#### [What the task requires]
Find the lines in the records that carry the word "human". Copy each one.

Stored data entries

┌──

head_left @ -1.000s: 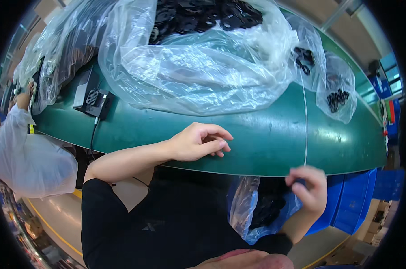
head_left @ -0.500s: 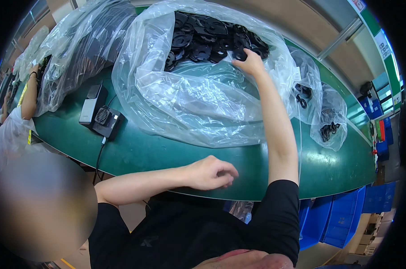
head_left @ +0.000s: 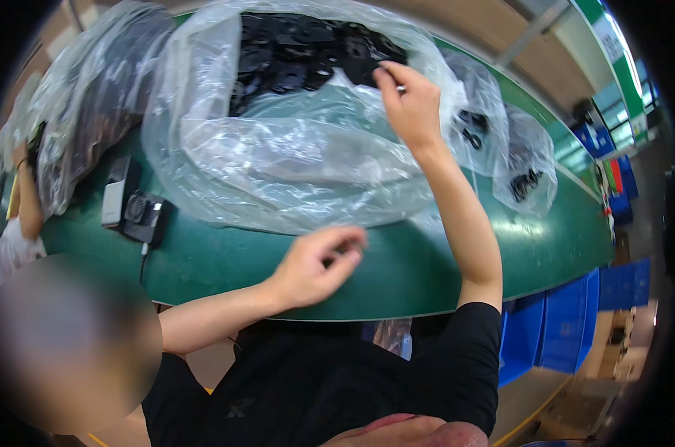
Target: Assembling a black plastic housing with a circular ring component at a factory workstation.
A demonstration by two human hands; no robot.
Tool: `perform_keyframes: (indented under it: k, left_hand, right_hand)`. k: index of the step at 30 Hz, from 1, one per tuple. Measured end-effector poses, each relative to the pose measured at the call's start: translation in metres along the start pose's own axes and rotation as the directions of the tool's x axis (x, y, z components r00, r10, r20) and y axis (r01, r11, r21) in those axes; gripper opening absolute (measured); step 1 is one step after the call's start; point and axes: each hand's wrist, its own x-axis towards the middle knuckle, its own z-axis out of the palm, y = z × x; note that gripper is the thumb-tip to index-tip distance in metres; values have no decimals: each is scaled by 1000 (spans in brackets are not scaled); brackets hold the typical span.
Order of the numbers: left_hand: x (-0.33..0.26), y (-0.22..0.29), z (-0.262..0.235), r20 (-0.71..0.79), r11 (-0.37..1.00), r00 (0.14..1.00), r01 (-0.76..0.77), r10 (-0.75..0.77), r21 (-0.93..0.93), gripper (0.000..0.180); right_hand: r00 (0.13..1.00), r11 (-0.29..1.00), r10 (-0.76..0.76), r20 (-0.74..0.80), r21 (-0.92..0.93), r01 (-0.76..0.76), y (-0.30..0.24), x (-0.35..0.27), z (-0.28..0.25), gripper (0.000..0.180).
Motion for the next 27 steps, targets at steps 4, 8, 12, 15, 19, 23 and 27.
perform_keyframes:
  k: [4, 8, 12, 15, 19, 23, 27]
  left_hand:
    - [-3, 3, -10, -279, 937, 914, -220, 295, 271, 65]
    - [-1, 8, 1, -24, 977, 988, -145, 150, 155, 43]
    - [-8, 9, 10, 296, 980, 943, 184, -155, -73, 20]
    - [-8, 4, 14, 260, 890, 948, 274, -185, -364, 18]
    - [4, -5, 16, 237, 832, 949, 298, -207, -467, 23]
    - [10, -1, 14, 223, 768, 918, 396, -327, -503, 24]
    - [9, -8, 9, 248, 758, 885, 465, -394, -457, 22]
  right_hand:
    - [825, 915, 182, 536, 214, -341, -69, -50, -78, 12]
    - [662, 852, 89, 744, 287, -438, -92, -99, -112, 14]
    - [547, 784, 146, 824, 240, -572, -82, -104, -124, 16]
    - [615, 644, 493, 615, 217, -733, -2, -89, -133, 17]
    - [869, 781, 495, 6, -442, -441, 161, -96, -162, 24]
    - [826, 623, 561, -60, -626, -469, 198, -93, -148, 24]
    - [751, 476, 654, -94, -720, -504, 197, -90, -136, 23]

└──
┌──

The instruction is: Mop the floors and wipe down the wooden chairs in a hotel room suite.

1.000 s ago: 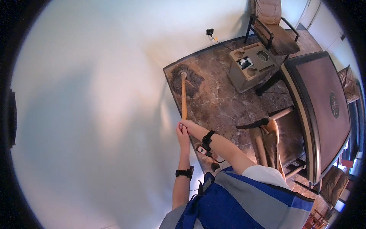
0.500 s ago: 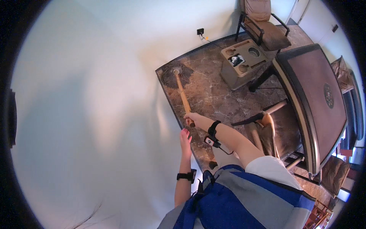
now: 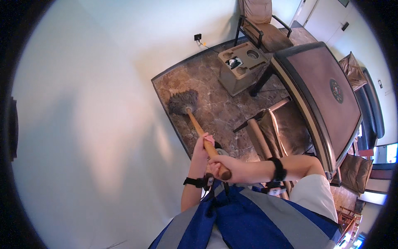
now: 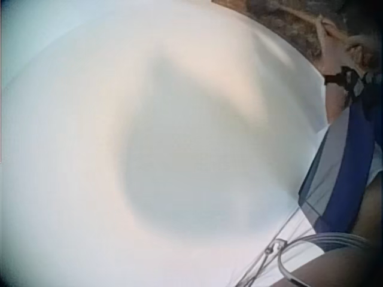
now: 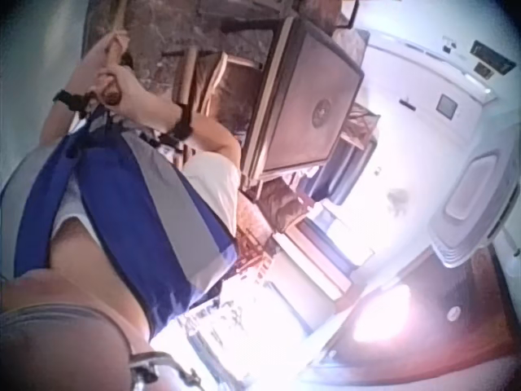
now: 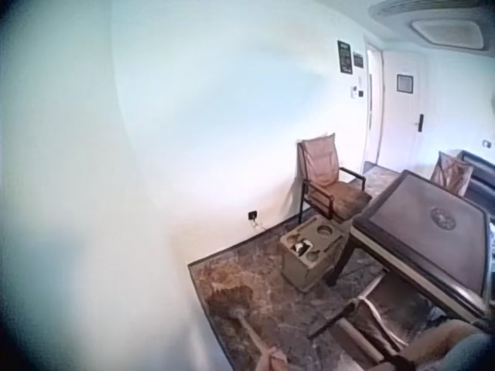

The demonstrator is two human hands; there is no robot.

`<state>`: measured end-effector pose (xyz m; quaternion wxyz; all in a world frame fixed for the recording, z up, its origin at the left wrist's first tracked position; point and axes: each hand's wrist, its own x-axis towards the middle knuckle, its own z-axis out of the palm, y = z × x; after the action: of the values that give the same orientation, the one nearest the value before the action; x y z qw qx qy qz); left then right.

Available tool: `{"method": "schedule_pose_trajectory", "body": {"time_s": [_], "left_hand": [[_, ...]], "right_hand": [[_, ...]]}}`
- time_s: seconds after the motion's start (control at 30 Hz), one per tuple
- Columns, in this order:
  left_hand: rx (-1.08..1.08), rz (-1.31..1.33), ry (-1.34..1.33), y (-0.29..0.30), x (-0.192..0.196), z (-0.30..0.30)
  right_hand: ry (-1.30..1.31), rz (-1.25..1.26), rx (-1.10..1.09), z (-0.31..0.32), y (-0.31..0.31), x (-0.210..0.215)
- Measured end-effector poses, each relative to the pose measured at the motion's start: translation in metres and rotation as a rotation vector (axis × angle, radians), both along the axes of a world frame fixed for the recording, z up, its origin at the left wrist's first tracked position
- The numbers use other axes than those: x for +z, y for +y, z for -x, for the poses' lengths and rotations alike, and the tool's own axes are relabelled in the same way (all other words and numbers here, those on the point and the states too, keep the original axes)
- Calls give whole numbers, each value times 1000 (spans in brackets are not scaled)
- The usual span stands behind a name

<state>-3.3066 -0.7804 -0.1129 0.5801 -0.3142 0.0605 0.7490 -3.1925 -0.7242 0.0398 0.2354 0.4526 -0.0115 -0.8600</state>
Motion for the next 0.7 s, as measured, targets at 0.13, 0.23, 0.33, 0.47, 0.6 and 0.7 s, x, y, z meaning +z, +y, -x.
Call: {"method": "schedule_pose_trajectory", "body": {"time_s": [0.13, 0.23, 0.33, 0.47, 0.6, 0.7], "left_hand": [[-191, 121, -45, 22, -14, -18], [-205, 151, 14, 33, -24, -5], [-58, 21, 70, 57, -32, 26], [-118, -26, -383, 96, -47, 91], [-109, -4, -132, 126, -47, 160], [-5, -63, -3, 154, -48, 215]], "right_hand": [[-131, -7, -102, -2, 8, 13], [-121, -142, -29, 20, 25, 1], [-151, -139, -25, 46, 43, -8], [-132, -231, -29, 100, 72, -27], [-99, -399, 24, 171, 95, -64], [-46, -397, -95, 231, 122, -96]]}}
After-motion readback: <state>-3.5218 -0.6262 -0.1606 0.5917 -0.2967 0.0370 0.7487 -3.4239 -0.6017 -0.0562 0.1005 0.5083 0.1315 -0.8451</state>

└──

#### [Expected answer]
A demonstration by two human hands; no robot.
The demonstrator is two human hands; there is no robot.

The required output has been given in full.